The 99th, known as the "Union Coast Guard", or "Bartlett's Naval Brigade", was initially organized by Colonel William A. Bartlett in New York City, though it included many men from Massachusetts. Gewinner served one year and mustered out of the 99th Infantry in August 1862, volunteering again with the 4th Massachusetts Cavalry, where he served as band leader through 1865. Campaigns engaged by this unit during Gewinner's time include; Appomattox Campaign, 3rd Battle of Petersburg, Battle of High Bridge, and the Battle of Appomattox Courthouse. It was reported that Gewinner's band played at the surrender of Robert E. Lee to Ulysses S. Grant at the McLean House near Appomattox Courthouse on April 9, 1865. A few months after the surrender, Gewinner mustered out of service again in Boston, Massachusetts Sep 1865.

After the Civil War ended, Gewinner returned to 'private practice', but in March 1870 at the age of 55 he volunteered once more to serve the Army, this time enlisting in the 6th Infantry Regiment along with two of his sons, Oscar and Otto Gewinner. Gewinner was again named 'Bandmaster' and 'Chief Musician'. During the 1870s the 6th Infantry Regiment was deployed as a protective force to Ft. Buford where they saw action during the Indian Wars in the Dakota and Montana Territories.
== Trial ==
In August 1873, Gewinner was charged with "disobedience to orders in violation of the 9th article of war", and a courts martial was convened at Fort Buford in the Dakota Territory. According to the original courts martial transcript, Gewinner had been ordered by Lt. Col D. Huston Jr to turn his band music over to principal musician Henry Hellmich, but refused to do so on the grounds the music was his own personal property.

Below is the argument Gewinner made to assert his personal property rights, in his own words:

"31 July 1873. I have respectfully to state to the members of the Court that the music I was called upon by Colonel Huston my then commanding officer to give up was my own property composed long before I ever served in the 6th Infantry.
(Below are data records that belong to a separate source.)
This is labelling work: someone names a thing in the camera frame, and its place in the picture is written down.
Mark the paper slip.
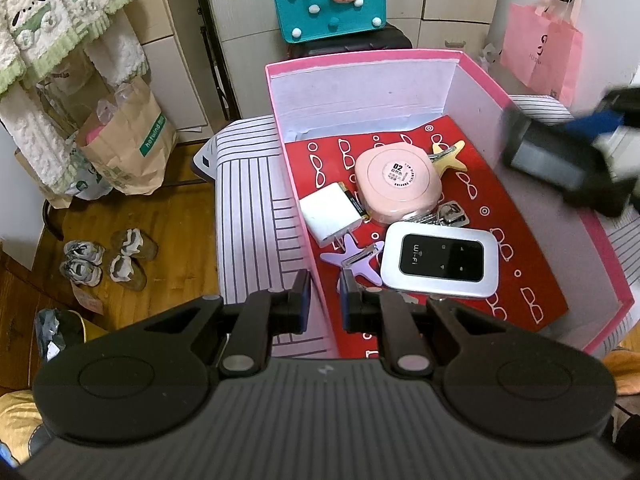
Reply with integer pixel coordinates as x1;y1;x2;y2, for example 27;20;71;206
71;282;104;314

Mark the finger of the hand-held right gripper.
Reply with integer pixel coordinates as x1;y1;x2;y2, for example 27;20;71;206
562;179;633;218
570;85;640;141

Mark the pink cardboard box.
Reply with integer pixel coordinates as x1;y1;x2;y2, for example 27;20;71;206
265;47;633;358

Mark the clear plastic bag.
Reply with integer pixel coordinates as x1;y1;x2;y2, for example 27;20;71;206
96;82;136;123

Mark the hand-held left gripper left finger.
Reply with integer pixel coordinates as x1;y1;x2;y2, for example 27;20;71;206
142;269;312;378

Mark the fluffy towel green trim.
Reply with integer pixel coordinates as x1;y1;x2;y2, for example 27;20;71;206
0;0;138;96

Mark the yellow cloth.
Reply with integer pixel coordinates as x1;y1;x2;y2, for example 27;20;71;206
0;390;52;461

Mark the black battery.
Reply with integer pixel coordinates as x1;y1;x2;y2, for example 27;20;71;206
339;183;371;221

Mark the beige side cabinet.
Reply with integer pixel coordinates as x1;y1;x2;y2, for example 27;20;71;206
125;0;211;133

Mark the pink shopping bag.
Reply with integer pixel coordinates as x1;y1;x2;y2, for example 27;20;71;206
500;0;584;106

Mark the teal felt bag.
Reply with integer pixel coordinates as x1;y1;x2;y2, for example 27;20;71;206
271;0;388;43

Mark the white charger plug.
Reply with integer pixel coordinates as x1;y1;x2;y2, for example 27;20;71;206
300;182;364;247

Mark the red printed sheet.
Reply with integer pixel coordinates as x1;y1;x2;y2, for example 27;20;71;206
282;114;571;358

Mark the yellow star hair clip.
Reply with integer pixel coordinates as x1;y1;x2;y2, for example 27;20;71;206
429;140;468;176

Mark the white mattress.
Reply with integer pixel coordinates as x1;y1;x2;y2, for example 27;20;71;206
192;135;219;181

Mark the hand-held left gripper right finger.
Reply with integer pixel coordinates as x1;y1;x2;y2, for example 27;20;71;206
339;269;506;380

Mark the black suitcase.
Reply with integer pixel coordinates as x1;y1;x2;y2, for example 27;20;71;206
287;22;413;58

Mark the yellow bin with black bag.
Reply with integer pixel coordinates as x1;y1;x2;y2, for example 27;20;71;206
34;308;108;363

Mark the pink round case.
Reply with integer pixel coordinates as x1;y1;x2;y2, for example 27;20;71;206
355;142;442;226

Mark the black rectangular device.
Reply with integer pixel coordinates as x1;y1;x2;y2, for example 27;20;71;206
500;107;615;196

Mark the purple star hair clip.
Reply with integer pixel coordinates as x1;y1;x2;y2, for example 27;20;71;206
320;235;386;293

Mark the white pocket router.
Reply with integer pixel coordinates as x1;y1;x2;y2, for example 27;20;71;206
381;221;501;301

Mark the silver key bunch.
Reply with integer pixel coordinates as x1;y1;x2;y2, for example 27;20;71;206
405;200;471;229

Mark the plain brown paper bag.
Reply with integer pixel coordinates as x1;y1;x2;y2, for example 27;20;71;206
15;147;75;209

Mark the black pole stand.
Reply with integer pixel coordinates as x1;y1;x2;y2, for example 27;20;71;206
187;0;242;122

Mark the brown paper bag green label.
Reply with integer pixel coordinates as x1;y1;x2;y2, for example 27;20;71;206
75;77;178;196

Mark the black rack base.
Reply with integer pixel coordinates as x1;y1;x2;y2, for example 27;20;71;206
42;199;67;241

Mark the grey sneaker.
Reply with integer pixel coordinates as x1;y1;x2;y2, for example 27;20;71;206
60;258;103;287
64;240;106;264

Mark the wooden cabinet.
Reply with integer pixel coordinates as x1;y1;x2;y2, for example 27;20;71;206
0;242;53;391

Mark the white plastic bag green print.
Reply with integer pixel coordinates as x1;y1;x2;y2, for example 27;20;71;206
69;150;114;199

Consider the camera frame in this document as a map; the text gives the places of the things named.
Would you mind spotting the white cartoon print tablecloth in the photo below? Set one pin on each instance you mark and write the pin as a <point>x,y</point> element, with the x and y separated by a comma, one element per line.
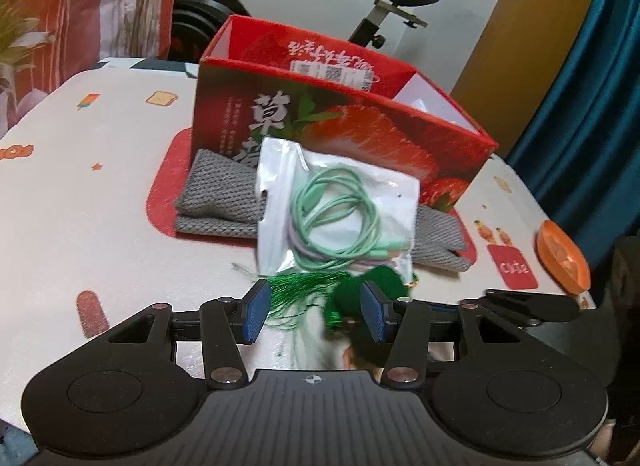
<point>75,170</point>

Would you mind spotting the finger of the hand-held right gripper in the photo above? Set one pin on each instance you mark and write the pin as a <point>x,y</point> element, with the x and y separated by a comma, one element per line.
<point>540,307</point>

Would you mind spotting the grey knitted cloth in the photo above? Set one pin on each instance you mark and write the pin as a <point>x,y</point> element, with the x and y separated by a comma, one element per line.
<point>215,196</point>

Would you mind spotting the black exercise bike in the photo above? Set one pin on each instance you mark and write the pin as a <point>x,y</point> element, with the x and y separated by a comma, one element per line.
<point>210,10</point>

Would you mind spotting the green tassel ornament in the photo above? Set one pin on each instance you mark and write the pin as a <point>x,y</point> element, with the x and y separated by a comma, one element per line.
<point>350,296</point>

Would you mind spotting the yellow wooden door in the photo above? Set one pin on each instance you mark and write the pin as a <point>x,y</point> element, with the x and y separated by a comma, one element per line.
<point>525,20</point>

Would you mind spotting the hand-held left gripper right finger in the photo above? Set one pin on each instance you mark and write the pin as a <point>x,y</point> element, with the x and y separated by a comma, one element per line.
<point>372,311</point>

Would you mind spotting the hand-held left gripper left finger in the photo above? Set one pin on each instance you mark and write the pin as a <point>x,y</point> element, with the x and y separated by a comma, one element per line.
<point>255,311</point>

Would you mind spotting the red flat mat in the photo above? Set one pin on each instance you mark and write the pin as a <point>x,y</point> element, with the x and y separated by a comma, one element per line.
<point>167,185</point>

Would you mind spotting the red strawberry print cardboard box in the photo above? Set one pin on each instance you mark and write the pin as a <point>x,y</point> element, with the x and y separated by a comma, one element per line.
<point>360,130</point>

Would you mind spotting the teal curtain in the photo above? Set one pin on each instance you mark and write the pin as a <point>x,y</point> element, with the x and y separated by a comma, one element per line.
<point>590,120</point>

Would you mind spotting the orange round object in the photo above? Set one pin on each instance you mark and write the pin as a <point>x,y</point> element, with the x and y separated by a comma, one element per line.
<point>560,256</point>

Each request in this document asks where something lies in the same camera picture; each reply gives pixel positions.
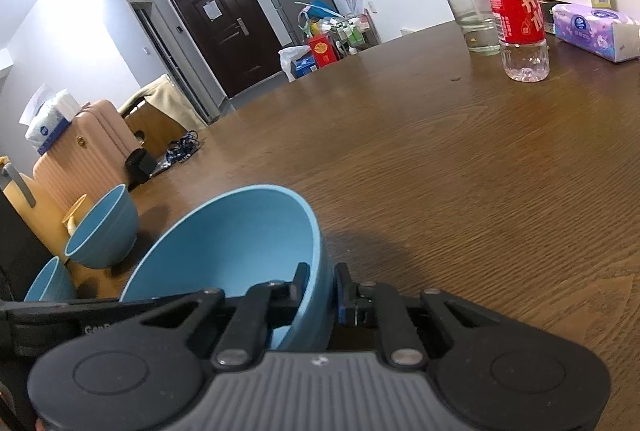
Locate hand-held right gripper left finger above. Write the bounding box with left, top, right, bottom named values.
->
left=142, top=262, right=309, bottom=372

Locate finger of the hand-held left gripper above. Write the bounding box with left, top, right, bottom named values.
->
left=117, top=295, right=193, bottom=314

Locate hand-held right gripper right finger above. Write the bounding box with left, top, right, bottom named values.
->
left=334, top=263, right=483, bottom=371

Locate blue bowl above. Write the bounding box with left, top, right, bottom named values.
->
left=23, top=256, right=77, bottom=302
left=119, top=184, right=335, bottom=352
left=64, top=184, right=140, bottom=269

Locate black paper bag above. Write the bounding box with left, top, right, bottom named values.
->
left=0, top=196, right=51, bottom=302

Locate yellow mug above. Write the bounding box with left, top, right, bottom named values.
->
left=61, top=194, right=88, bottom=232

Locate black cylinder container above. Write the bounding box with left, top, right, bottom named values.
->
left=124, top=148, right=157, bottom=192

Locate pink ribbed suitcase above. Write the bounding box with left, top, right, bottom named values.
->
left=32, top=100, right=143, bottom=212

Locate white blue tissue pack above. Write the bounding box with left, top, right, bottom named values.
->
left=20, top=84, right=81, bottom=157

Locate cream cloth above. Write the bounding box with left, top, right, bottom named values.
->
left=149, top=74, right=209, bottom=130

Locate white plastic bag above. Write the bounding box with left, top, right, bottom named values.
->
left=278, top=45, right=311, bottom=82

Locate red box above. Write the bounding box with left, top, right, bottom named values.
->
left=307, top=34, right=341, bottom=68

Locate dark brown door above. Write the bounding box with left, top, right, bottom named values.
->
left=169, top=0, right=285, bottom=99

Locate blue bag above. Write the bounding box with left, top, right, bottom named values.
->
left=299, top=0, right=341, bottom=19

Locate clear drinking glass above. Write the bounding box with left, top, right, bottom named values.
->
left=444, top=0, right=501, bottom=57

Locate purple tissue pack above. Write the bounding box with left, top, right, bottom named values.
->
left=551, top=4, right=640, bottom=63

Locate yellow suitcase with grey handle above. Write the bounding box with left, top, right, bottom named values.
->
left=0, top=156, right=71, bottom=262

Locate grey doorway frame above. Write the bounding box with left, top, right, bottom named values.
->
left=126, top=0, right=211, bottom=124

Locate wire storage cart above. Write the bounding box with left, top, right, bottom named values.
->
left=320, top=8, right=381, bottom=57

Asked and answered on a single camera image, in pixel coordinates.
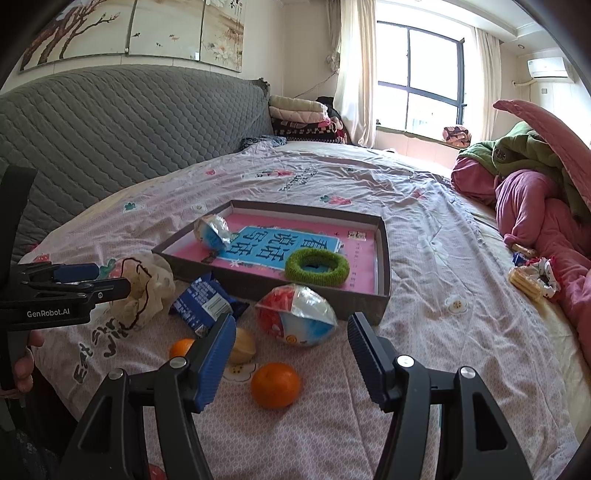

It was my property as much so as the money in my purse. I was not called upon to loan it but to surrender it. This music is of my own selection, arrangement and composition, written upon my own paper and arranged in books all my own, and believing that from my then disability I would eventually be discharged, I considered it an aid or means to future support. Therefore, I especially felt opposed to letting it go from my custody so that it might be, as it certainly would have been, copied. The Court is therefore, called upon to decide whether I can be protected in my private and personal rights and property as against the assumed authority of my Commanding Officer to deprive me of both; an authority which I then believed and still hold to be unlawful and oppressive. Gewinner, Chief Musician, Band of the 6th Infantry"

When the courts martial proceedings were over, Gewinner was found 'not guilty' by commanding Brigadier General Alfred Terry for the reason that he could not be ordered to surrender his personal property to the US Government. Gewinner went on to serve 2 more years, mustering out of military service for the last time in June 1875 for disability.

== Later years and death ==
After his military service, Gewinner focused on teaching a new generation of music students in Omaha, Nebraska, until his death on January 18, 1894. He was buried 23 January 1894 in Mount Hope Cemetery, Omaha, Nebraska.